Glória Ma, da Associação de Apoio aos Deficientes Mentais de Macau, pede mais oportunidades de emprego ao Governo.
Iris Lei
O mais importante na criação de uma cidade sem barreiras para os portadores de deficiência não são as infra-estruturas, mas a sensibilização da sociedade e uma política governamental. Mais do que dinheiro, diz também Glória Ma, directora-geral da Associação de Apoio aos Deficientes Mentais de Macau, é preciso dar emprego e oportunidades de autonomia dos centros de reabilitação e dos encarregados de educação.
Gloria Ma defende que o Governo deve reservar parte das habitações sociais aos portadores de deficiência e adjudicar alguns serviços dos departamentos públicos, como as cafetarias, às associações de reabilitação para aumentar as ofertas de trabalho.
Com o “regime de avaliação do tipo e grau de deficiência, seu registo e emissão de cartão” em fase de revisão, Ma diz que deve haver uma maior subdivisão da classificação das incapacidades e um aumento do subsídio, que está abaixo do índice mínimo de subsistência.

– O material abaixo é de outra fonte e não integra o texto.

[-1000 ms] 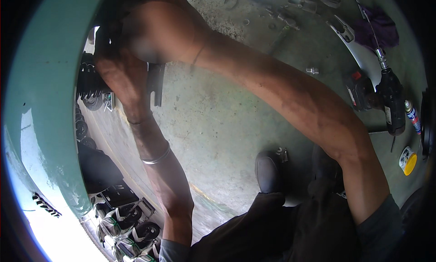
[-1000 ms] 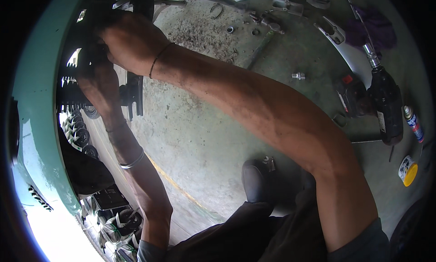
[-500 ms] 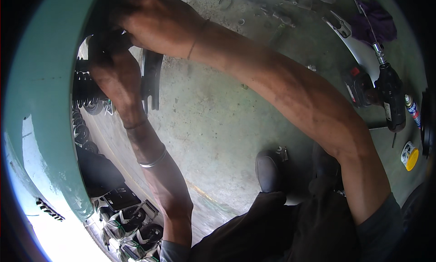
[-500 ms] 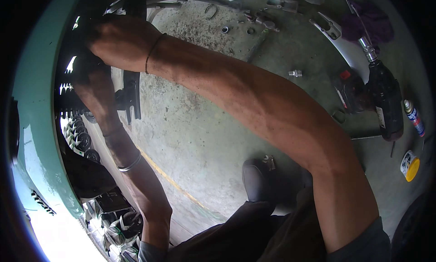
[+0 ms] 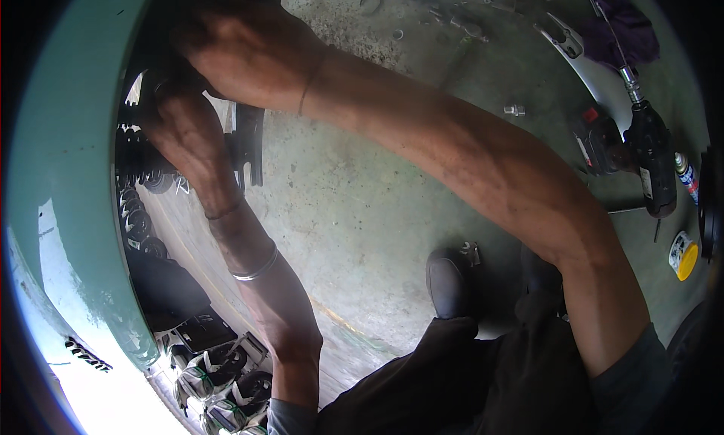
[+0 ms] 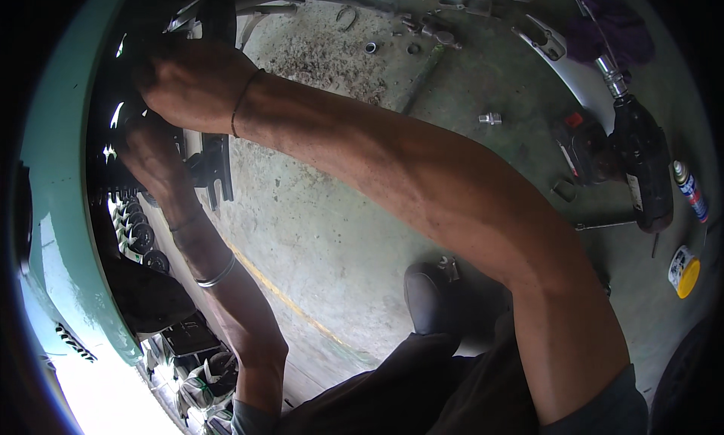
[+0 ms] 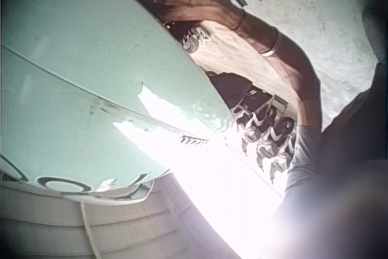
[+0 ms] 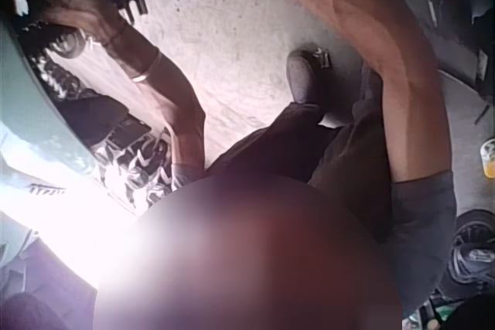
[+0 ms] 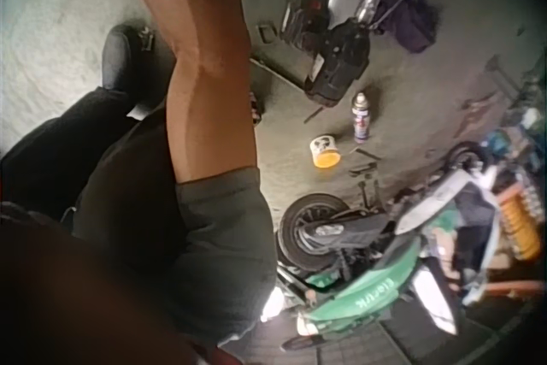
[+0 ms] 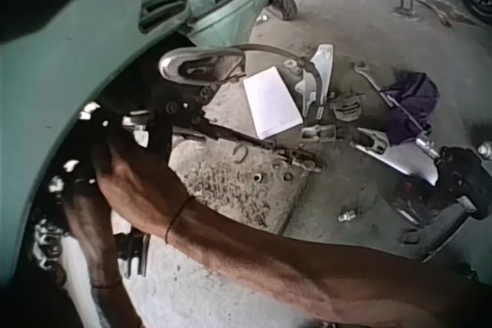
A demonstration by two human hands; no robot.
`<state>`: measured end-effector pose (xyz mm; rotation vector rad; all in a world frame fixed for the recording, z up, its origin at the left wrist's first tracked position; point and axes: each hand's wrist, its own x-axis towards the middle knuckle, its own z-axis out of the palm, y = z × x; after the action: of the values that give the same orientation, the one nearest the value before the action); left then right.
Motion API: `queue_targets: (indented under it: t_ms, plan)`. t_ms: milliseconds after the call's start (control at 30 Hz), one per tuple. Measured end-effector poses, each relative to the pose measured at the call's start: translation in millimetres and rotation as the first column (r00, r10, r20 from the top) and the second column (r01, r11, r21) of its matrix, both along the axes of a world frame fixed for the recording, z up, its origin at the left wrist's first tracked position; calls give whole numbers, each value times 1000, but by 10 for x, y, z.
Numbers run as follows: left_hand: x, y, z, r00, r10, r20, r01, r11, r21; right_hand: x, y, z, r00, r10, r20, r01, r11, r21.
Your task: The person uses an impact wrench and spanners to remove and replace components from the rear of a scooter, handling parts including a shock absorber and a brake disc. They wipe components with a cloth and use an electric drill to secure fasteners to the vehicle frame.
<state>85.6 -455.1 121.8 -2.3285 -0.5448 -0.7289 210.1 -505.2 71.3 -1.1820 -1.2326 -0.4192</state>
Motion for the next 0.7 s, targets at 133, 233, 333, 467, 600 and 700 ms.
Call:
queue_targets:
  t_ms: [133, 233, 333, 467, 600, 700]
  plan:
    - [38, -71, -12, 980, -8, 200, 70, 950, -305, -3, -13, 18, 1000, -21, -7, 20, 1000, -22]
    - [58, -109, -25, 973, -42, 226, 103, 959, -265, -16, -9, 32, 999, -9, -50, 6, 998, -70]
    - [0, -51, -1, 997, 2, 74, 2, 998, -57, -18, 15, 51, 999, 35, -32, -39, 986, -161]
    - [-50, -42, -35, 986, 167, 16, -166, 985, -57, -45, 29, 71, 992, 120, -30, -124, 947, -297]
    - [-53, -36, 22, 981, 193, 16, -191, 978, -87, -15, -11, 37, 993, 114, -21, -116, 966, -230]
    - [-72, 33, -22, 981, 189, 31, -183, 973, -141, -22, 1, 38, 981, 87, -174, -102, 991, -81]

– As actuais categorias e graus do regime de avaliação de deficiência são suficientes para abranger todas as pessoas com necessidades especiais?
Gloria Ma – Devia haver mais subdivisões. Mas temos de ver a razão de ser deste sistema. Recolher um número ou oferecer serviços para os deficientes? Há apenas quatro graus [ligeiro, moderado, grave e profundo] mas muitos mais casos. O Governo melhorou, mas não ao ponto de se colocar no lugar deles [portadores de deficiência] e pensar nas suas necessidades. Parece que deu apenas um primeiro passo – recolher informação. Mas em relação ao segundo passo? Há planos para que possam ter uma vida independente?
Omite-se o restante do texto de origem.